§ REQUIRED WORK:
Retype exactly the span of lines below from the one with "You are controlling" through the one with "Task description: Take". Do not include pictures.

§ RAW DATA:

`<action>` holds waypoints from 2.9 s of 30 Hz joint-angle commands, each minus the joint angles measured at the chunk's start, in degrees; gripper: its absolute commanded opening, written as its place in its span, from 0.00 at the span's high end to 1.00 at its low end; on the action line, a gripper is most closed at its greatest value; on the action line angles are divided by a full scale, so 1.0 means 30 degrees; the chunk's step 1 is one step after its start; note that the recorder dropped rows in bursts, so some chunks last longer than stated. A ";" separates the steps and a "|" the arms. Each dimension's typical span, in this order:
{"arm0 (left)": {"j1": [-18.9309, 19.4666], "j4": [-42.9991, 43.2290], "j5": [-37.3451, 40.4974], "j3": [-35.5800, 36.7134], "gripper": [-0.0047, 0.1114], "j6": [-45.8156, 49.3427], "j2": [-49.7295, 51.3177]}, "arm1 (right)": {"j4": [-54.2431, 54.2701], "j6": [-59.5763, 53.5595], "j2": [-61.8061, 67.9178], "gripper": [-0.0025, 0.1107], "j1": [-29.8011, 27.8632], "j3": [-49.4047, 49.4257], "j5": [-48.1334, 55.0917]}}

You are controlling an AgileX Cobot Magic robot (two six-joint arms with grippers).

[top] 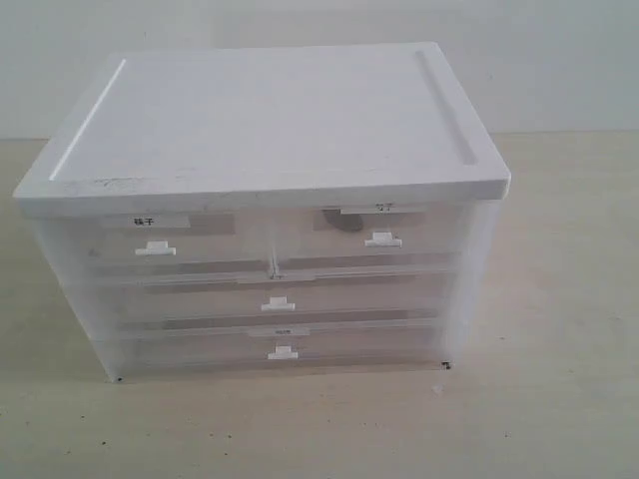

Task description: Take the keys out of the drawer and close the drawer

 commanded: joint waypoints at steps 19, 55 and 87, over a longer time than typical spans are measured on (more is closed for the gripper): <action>-0.0106 -0.0282 -1.1362 0.0076 0.92 -0.1498 -0.0056 | -0.0214 0.0499 -0.0110 0.98 -0.0039 -0.0015 -1.2798; -0.0106 2.1236 -2.2515 -0.2008 0.92 -2.1168 1.0351 | -1.7422 2.0716 0.9357 0.98 -0.0039 -0.8064 -1.6390; -0.0106 1.5140 -2.8951 -0.1281 0.92 -0.9625 2.4740 | -3.3046 2.4213 1.7855 0.98 -0.0004 -1.7246 -1.4288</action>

§ WRITTEN REPLY:
You are controlling an AgileX Cobot Magic robot (two six-joint arms with grippers).

[top] 

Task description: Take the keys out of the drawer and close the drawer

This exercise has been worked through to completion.